If you want a fast lookup on a database foreign-key, you index it. But when your foreign-key has two parts — an ID and a type — which should you index?

Nick Francisci
Towards Dev

--

Photo by Nathan Anderson on Unsplash

(Ain’t got time? Skip to the end.)

It turns out there are a lot of options for indexing polymorphic associations. We could index either field alone, neither field, both (independently), or both with a compound index. But which is most efficient? Being the good developer I am, I looked up the answer on StackOverflow and found out…

… that half the answers said to use a compound index starting with ‘type’ and the other half suggested a compound index starting with ‘ID’. Since compound indexes must look up by their first column before accessing the second, these answers aren’t quite equivalent. None of the answers I found included benchmarks so there wasn’t much data to determine which to do. Since I couldn’t find a consensus answer, I decided to run a test for myself.

Methodology

To set up, I created two tables for arbitrary-named ‘alphas’ and ‘omegas’. Then, I created a series of other ‘index-testing tables’ each of which contained a polymorphic association that could reference either a row of the alpha table or one of the omega table. Each of these index-testing tables differed only by the way that the two association columns were indexed. In total I created seven index testing tables using a migration on my Rails 6.1 server, connected to Postgres locally:

  1. Unindexed
  2. Index only on ID
  3. Index only on type
  4. Independent indices on both type and ID
  5. Compound index with ID major, type minor
  6. Compound index with type major, ID minor
  7. Indexed using Rails’ t.reference type, with polymorphic and index flags set to true. In practice, this generates the same table and index as #6. I tested it, but will treat it the same as #6 in discussion from here on
class CreatePolymorphicTestTables < ActiveRecord::Migration[6.1]
def change
create_table :alphas

create_table :omegas

create_table :cmpd_id_type_refs do |t|
t.bigint :relation_id, null: false
t.text :relation_type, null: false
end

add_index :cmpd_id_type_refs, [:relation_id, :relation_type]

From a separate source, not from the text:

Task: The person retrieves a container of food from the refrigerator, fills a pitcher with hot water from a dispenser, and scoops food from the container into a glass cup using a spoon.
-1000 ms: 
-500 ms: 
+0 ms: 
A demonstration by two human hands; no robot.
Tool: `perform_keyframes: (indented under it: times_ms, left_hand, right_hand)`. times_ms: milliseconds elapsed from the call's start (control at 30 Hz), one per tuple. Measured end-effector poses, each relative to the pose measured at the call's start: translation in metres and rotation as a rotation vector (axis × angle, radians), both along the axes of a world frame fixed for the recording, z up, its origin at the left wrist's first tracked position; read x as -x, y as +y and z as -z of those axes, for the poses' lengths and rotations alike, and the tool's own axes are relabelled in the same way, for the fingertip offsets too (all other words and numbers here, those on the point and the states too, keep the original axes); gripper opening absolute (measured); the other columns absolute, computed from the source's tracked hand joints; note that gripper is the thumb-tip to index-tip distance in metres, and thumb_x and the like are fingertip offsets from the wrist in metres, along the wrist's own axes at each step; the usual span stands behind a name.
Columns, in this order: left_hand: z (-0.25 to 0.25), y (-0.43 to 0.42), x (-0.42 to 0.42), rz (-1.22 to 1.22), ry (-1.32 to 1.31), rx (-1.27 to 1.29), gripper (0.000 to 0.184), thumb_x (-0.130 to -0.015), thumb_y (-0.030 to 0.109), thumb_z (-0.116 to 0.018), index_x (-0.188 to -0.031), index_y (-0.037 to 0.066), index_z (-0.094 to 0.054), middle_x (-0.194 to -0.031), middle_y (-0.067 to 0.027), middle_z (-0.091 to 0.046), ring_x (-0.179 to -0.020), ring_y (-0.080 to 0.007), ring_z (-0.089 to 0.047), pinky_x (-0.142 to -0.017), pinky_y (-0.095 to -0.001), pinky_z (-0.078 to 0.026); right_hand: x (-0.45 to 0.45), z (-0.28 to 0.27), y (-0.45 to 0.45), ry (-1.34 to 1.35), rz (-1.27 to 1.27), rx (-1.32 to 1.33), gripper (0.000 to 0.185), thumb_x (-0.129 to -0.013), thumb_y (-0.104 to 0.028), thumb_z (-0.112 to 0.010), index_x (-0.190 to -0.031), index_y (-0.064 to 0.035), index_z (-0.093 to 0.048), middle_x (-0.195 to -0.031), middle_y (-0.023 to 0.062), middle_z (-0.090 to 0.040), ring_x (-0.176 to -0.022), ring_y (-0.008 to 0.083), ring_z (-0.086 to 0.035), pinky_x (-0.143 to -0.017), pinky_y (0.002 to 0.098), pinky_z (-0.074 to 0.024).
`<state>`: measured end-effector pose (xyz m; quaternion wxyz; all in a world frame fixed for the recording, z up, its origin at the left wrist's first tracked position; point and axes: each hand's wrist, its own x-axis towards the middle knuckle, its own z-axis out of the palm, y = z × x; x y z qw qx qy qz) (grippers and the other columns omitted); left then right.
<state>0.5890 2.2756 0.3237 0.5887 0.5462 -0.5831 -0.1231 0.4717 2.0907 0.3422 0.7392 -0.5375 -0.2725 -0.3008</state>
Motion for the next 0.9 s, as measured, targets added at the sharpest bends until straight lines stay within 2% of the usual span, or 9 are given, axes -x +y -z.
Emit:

create_table :cmpd_type_id_refs do |t|
t.bigint :relation_id, null: false
t.text :relation_type, null: false
end

add_index :cmpd_type_id_refs, [:relation_type, :relation_id]

create_table :id_only_refs do |t|
t.bigint :relation_id, null: false, index: true
t.text :relation_type, null: false
end

create_table :type_only_refs do |t|
t.bigint :relation_id, null: false
t.text :relation_type, null: false, index: true
end

create_table :independent_type_id_refs do |t|
t.bigint :relation_id, null: false, index: true
t.text :relation_type, null: false, index: true
end

create_table :reference_refs do |t|
t.references :relation, null: false, polymorphic: true
end

create_table :unindexed_refs do |t|
t.references :relation, null: false, polymorphic: true, index: false
end
end
end

Next, I populated my tables. First creating 100 Alphas and 100 Omegas. Then, I selected one random Alpha at a time and created a new row in every index-testing table that referenced it. Then I did the same for an Omega. I repeated this process 50,000 times so that each index-testing table contained 100,000 entries. This process ensured that every one of the seven index-testing tables had the same number of rows, in the same order, that referenced each alpha or omega. In other words, the tables’ contents were identical.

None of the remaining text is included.